(The input)
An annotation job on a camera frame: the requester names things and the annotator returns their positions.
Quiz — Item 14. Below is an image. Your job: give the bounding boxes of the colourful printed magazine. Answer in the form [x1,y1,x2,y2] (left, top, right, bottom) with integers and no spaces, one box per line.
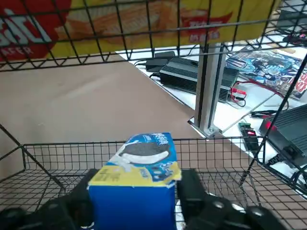
[225,45,307,100]

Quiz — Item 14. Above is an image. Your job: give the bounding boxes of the blue Oreo cookie box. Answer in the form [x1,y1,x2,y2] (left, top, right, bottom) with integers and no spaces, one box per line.
[87,131,182,230]

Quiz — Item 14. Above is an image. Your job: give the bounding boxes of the black power supply red light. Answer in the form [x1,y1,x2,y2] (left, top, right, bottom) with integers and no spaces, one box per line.
[259,104,307,168]

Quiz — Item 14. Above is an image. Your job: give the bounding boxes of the grey finned power supply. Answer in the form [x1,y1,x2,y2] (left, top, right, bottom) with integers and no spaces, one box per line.
[159,57,239,104]

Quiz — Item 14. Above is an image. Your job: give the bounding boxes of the yellow red wafer box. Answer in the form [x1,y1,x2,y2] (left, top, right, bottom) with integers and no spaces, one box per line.
[0,0,281,62]

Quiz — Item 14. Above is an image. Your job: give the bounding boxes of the aluminium camera post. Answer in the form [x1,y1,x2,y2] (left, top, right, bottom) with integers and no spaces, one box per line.
[188,43,227,138]

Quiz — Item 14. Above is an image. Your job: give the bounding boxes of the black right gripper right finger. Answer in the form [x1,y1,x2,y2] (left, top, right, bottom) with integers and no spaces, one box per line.
[176,169,288,230]

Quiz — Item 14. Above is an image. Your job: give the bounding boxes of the black wire snack shelf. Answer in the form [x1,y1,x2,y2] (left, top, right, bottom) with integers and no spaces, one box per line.
[0,0,307,230]

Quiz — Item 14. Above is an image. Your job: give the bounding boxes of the red wire connector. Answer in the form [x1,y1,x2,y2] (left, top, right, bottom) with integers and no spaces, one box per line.
[230,81,248,107]

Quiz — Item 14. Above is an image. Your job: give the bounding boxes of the black power brick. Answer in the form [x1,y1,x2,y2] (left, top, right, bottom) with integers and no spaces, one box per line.
[145,51,176,72]

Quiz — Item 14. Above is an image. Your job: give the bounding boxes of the small black module red light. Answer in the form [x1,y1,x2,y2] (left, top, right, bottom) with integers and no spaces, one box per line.
[238,122,260,150]

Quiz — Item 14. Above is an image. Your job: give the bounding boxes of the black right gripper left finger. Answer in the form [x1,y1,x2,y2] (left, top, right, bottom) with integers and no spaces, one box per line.
[0,169,98,230]

(Action item) Only the lines from the one containing "right gripper left" through the end of the material belong in the answer, each restated word for word.

(Task solution)
Quiz — Item 14. Above is an image. Your job: give the bounding boxes of the black right gripper left finger. Answer in the form [x1,y1,x2,y2] (left, top, right, bottom) with integers and no spaces, one box per line.
[0,169,98,230]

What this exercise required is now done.